Public Health guidance for schools

Public Health guidance for schools

BRADFORD COUNCIL PUBLIC HEALTH

 

COVID-19 guidance and resources for schools and colleges  

 

COVID infection prevention and control in schools

 

Testing guidance

 

Out of school, recreational and sports activities, child and parent groups

 

Sample letters for parents

 

Frequently asked questions

 

Wellbeing and economic support 

 

Areas of enhanced testing 

Advice on specific topics related to COVID-19

 

LATEST

 

Contact tracing in school from 19th July

Following confirmation that all COVID restrictions will be lifted from 19th July, we have discussed the changes to national guidance within the Council and with PHE colleagues and have come to a local position that was circulated to schools last week. Since we have still received a few queries, we want to stress that:

  • From Monday 19th July, schools, nurseries and colleges are no longer required to routinely identify and advise contacts. The NHS Test and Trace (T&T) will take responsibility for contact tracing for schools. They may ask for the school’s help in exceptional cases.
  • In Bradford, we advise schools to follow all COVID control systems currently in place until the end of this term; we believe this is the safest approach given the high number of cases in young people within the District. That means we advise you to continue reporting cases to the Council and, wherever there is a high number of cases or a local outbreak, to continue advising close contacts of COVID cases to self-isolate for ten days.

 

RECENT

 
Face coverings in educational settings (updated 09 June 2021)

In line with Step 3 of the Government’s roadmap the DfE has published new guidance on the use of face coverings in schools. This stated that from 17 May face coverings will no longer be recommended for students or staff in classrooms, or for students outside classrooms. Also, that face coverings should still be worn by staff and visitors in corridors and communal areas.

All exemptions still apply, e.g., people who are less able to wear face coverings, who rely on lip reading to communicate, who have a medical reason not to use them, or where this would impact on the ability to take part in exercise (e.g. PE lessons).

Bradford Council’s position

Following discussion of the new DfE guidance within the council and with education officers, school leaders and PHE, Bradford Council's Public Health team has issued the following recommendations:

1. In all schools and FE providers we continue to recommend that face coverings should be worn by staff and visitors in situations outside of classrooms where social distancing is not possible (for example, when moving around in corridors and communal areas) – as per Government guidance. 

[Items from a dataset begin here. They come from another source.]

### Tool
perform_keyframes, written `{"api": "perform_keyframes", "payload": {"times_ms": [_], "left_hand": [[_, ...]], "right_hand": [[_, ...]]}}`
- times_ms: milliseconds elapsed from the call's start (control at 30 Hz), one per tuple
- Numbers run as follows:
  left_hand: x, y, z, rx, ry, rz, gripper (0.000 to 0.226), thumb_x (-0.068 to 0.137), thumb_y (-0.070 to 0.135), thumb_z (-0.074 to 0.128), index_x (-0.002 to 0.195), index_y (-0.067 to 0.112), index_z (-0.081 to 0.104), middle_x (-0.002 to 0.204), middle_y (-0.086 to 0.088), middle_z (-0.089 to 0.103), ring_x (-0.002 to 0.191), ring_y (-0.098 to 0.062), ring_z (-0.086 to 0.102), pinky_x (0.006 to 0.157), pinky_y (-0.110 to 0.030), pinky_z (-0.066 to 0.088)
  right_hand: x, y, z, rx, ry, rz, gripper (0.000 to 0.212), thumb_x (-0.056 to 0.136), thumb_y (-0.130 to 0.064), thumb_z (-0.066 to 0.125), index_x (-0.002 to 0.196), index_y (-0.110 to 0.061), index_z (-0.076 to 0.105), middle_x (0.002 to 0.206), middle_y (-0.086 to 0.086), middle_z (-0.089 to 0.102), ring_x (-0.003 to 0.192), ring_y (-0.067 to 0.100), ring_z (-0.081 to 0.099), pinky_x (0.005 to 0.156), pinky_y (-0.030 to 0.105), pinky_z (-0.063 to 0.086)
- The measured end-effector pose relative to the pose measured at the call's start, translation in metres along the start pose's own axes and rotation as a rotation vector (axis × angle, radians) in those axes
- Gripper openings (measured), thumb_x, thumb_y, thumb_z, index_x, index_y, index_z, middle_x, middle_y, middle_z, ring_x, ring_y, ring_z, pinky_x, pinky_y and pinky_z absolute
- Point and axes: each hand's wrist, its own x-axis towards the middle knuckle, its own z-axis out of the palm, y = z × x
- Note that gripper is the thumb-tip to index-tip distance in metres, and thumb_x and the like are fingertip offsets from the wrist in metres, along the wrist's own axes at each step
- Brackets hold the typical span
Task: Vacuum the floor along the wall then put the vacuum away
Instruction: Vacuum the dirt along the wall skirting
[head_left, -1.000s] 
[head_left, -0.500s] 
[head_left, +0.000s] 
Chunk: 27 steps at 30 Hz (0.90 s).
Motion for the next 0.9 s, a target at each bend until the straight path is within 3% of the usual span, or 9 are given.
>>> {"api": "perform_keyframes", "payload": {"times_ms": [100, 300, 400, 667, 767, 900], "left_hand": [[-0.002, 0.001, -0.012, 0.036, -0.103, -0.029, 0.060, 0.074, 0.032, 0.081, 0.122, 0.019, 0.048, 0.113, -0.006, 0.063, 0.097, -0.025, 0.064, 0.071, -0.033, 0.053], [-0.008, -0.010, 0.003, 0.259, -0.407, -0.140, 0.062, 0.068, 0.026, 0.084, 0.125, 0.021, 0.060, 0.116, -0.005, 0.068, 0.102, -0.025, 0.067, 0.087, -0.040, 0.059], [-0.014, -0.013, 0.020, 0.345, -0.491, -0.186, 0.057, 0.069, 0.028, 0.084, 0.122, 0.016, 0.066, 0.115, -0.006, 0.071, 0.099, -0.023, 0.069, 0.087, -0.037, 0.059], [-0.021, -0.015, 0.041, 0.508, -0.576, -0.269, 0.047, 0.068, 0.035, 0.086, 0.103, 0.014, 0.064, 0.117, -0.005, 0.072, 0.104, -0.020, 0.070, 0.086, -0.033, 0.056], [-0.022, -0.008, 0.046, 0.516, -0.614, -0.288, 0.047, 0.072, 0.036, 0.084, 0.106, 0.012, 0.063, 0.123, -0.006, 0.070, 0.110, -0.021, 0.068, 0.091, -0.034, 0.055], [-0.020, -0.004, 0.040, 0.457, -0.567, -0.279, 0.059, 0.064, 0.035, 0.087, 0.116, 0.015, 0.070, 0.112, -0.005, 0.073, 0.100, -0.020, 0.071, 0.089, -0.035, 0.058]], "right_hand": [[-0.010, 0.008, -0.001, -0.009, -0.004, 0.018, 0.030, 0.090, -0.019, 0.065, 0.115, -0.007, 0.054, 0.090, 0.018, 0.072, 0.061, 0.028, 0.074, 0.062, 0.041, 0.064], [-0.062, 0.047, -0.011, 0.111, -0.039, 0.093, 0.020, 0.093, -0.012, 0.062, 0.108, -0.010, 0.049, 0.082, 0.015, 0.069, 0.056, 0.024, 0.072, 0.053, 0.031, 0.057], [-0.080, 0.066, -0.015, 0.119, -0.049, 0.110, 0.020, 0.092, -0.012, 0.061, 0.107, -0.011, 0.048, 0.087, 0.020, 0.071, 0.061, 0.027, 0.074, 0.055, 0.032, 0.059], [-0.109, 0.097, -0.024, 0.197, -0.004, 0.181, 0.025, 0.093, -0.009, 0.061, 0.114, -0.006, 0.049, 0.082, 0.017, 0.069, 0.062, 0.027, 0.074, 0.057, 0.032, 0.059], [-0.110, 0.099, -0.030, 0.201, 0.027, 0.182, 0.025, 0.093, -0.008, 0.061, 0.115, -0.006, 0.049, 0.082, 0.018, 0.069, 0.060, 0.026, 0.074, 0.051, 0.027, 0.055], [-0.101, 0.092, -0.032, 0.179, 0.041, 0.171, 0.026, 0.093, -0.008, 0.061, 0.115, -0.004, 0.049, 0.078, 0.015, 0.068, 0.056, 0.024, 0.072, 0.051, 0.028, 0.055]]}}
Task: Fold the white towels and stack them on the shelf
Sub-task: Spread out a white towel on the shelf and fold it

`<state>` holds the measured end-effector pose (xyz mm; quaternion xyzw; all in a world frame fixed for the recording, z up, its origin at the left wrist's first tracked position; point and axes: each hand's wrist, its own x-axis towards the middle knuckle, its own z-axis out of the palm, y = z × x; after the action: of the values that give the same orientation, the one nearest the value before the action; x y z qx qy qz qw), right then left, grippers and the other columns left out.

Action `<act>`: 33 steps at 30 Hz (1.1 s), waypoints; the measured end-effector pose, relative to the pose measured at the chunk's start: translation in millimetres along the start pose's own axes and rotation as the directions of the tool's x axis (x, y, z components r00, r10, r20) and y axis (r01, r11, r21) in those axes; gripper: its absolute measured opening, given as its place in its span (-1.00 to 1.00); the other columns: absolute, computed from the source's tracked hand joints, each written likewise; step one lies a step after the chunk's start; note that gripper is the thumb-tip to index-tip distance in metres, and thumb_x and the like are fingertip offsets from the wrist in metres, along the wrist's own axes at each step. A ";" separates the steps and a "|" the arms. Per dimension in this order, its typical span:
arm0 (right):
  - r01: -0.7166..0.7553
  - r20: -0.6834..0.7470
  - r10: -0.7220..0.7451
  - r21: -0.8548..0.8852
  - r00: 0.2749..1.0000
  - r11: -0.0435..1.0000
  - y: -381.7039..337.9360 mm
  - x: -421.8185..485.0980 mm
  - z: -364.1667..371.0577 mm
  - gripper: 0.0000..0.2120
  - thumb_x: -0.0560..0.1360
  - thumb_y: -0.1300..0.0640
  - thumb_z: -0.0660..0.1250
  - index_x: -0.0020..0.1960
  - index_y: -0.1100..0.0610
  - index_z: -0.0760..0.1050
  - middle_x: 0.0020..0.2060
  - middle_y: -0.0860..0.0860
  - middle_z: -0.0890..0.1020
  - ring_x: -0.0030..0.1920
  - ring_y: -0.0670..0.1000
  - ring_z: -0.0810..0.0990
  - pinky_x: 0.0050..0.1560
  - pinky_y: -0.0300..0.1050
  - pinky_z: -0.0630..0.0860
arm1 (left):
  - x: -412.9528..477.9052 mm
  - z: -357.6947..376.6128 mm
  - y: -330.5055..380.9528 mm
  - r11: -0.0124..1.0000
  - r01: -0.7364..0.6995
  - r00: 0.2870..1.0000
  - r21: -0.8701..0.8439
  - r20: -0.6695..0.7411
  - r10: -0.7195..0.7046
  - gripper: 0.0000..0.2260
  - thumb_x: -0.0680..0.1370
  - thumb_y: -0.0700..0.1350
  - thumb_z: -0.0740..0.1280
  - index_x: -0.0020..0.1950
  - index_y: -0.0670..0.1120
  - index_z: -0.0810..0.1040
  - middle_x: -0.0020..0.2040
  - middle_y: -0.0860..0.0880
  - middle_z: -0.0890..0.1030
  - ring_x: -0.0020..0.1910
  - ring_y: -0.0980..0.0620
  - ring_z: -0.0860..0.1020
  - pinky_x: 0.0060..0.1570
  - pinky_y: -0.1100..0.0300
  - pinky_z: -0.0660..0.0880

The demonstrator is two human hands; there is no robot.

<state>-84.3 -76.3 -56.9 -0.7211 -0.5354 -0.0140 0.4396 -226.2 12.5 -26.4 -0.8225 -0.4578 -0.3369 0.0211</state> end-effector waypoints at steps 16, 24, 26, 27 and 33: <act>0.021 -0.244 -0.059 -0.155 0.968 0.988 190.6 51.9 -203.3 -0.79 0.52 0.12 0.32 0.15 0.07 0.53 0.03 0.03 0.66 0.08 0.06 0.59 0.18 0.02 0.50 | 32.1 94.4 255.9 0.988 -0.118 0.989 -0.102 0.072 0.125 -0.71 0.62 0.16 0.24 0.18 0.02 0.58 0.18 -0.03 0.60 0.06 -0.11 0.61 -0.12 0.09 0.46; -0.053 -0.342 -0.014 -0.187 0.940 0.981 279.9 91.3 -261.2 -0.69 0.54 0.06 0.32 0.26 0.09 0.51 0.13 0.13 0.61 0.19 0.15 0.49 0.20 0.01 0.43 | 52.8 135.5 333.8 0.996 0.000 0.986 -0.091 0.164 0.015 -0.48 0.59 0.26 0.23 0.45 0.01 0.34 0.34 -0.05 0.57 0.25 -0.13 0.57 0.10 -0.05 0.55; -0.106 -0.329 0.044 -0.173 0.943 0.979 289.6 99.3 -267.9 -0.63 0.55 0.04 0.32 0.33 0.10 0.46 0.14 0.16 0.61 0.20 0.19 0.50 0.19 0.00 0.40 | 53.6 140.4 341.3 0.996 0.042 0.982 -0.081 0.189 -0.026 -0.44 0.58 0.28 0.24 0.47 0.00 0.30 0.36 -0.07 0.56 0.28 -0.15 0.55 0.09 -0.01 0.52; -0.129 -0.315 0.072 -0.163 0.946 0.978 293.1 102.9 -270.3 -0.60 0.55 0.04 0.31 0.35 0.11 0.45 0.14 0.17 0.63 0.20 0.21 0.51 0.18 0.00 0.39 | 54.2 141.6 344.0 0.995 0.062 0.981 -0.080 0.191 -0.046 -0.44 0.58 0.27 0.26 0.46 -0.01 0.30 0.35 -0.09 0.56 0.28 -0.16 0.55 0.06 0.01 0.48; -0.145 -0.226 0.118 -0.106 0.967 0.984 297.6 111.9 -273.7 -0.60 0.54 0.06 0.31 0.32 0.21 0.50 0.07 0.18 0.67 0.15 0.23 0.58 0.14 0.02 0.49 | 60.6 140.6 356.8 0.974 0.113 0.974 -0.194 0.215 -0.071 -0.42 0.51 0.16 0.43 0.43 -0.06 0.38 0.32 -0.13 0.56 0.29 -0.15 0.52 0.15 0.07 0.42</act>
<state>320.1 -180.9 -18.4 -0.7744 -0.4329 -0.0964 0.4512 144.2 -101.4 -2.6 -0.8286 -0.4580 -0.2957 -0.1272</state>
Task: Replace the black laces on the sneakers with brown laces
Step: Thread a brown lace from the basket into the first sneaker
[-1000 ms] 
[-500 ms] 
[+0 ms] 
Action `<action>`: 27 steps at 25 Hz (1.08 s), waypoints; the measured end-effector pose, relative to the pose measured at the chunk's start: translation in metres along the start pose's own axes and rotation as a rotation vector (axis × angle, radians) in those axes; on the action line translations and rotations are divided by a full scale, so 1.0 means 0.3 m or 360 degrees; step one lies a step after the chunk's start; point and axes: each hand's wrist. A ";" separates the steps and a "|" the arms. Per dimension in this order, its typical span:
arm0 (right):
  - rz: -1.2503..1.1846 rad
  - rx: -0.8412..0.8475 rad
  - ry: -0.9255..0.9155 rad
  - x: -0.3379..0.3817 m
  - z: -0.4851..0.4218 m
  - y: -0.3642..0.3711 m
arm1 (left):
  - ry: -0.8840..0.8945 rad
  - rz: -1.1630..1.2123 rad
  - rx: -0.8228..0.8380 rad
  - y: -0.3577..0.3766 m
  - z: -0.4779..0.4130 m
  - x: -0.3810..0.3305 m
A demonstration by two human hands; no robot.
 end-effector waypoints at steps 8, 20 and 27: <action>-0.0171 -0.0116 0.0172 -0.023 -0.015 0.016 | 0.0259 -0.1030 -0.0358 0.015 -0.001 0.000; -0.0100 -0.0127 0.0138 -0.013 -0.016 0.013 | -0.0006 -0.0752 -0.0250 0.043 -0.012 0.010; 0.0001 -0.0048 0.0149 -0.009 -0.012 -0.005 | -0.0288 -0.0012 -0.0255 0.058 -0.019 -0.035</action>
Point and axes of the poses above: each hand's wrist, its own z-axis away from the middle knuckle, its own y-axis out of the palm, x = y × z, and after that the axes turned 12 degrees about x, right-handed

2. As a precautionary measure we also recommend that pupils in secondary schools, special schools and FE colleges continue to wear face coverings in corridors and communal areas (but not in classrooms). Good classroom ventilation will be particularly important to further reduce COVID risk.

This recommendation is slightly different from national guidance and has the following rationale:

  • The recommendation to use face coverings in classrooms was introduced as a temporary measure, while the use in corridors and communal areas is a longer established part of the schools’ system of controls.
  • Bradford has made enormous progress in vaccination and infection control, but local infection rates (50 per 100,000) are still above the national averages (21 per 100,0000). For secondary age children our rate is higher at 85 per 100,000 (55 per 100,00  in England). Rates are much lower for 0-3yr olds (23 per 100,000) and slightly lower for 4-10yr olds (67 per 100,0000.
  • We still have 30 schools across the District with clusters 2+ cases in the last 14 days (covering 22 of our 30 wards) with evidence of some transmission in some schools. So a district wide preventive approach is still required rather introducing interventions in single areas or schools after the event. 
  • The new DfE guidance says that local Directors of Public Health will advise on the reintroduction of face coverings for pupils, students or staff at an individual setting or cluster of settings. So, we recommend this blanket continuation of the use of face coverings to the end of the 2020/2021 academic year to for public health reasons and to simplify and make sense to parents, staff and students. Some other Local Authorities in Yorkshire with high rates have taken the same position.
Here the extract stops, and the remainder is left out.